The processors promise to extend chip performance at a time when CMOS scaling has slowed and deep-learning algorithms demanding dense multiply-accumulate arrays are gaining traction. The chips, still more than a year from commercial use, also could be vehicles for an emerging class of non-volatile memories.
Startup Mythic (Austin, Texas) aims to compute neural-network jobs inside a flash memory array, working in the analog domain to slash power consumption. It aims to have production silicon in late 2019, making it potentially one of the first to market of the new class of chips.
“Most of us in the academic community believe that emerging memories will become an enabling technology for processor-in-memory,” said Suman Datta, who chairs the department of electrical engineering at Notre Dame. “Adoption of the new non-volatile memories will mean creating new usage models, and in-memory processing is a key one.”
Datta notes that several academics attempted to build such processors in the 1990s. Designs such as the EXECUBE, IRAM, and FlexRAM “fizzled away, but now, with the emergence of novel devices such as phase-change memories, resistive RAM, and STT MRAM and strong interest in hardware accelerators for machine learning, there is a revitalization of the field … but most of the demonstrations are at a device or device-array level, not a complete accelerator, to the best of my knowledge.”
One of the contenders is IBM’s so-called Resistive Processing Unit, first disclosed in 2016. It is a 4,096 x 4,096 crossbar of analog elements.
“The challenge is to figure out what the right analog memory elements are — we are evaluating phase-change, resistive RAM, and ferroelectrics,” said Vijay Narayanan, a materials scientist recently named an IBM Research fellow, largely for his work in high-k metal gates.
Stanford announced its own effort in this field in 2015. Academics in China and Korea are also pursuing the concept.
To succeed, researchers need to find materials for the memory elements that are compatible with CMOS fabs.

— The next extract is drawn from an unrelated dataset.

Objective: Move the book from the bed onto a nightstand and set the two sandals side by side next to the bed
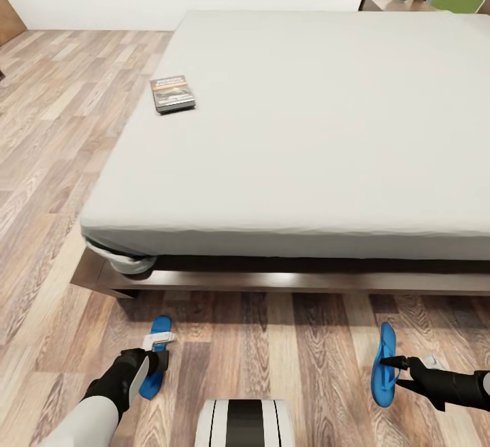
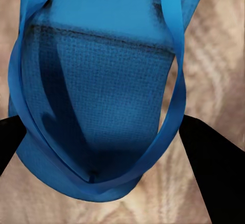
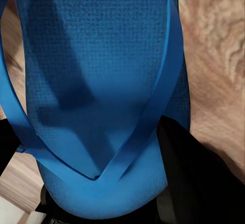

In addition, “the real challenge” is that they need to show a symmetrical conductance or resistance when voltage is applied, said Narayanan.
Thoughts on the future of transistors
So far, IBM has made some discrete devices and arrays but not a whole test chip with a full 4K x 4K array using what are currently seen as the ideal materials. IBM’s Geoff Burr demonstrated DNN training using phase-change materials in a 500 x 661 array that showed “reasonable accuracies and speedups,” said Narayanan.
“We are progressing steadily, we know what we need to improve in existing materials, and we are evaluating new materials.”
IBM wants to use analog elements so it can define multiple conductance states, opening a door to lower-power operation compared to a digital device. It sees a large array as an opportunity to run many AI operations in parallel.
Narayanan is optimistic that IBM can leverage its years of experience with high-k metal gates to find materials to modulate resistance in the AI accelerator. He spent a dozen years bringing IBM’s expertise in the area from research to commercial products, working with partners such as Globalfoundries and Samsung.
Looking forward, IBM is working on gate-all-around transistors that it calls nanosheets for use beyond the 7-nm node. He sees no fundamental hurdles with the designs, just implementation issues.
Beyond nanosheets, researchers are exploring negative capacitance FETs that deliver a large change in current for a small change in voltage. The idea got increased attention in the last five years, when researchers found that that doped hafnium oxide is ferroelectric and could be a CMOS-compatible vehicle for the technique.
“There’s still a lot of naysayers and people on both sides,” said Narayanan.
“Research in my group shows negative capacitance is a transient effect,” said Datta of Notre Dame. “So you get a temporal boost in channel charge when the polarization switches but don’t get anything once the transients settle.”
That said, Berkeley researchers “believe that this is a ‘new state’ of matter. So the story continues. It is fair to say that most companies are evaluating this internally.”
— Rick Merritt, Silicon Valley Bureau Chief, EE Times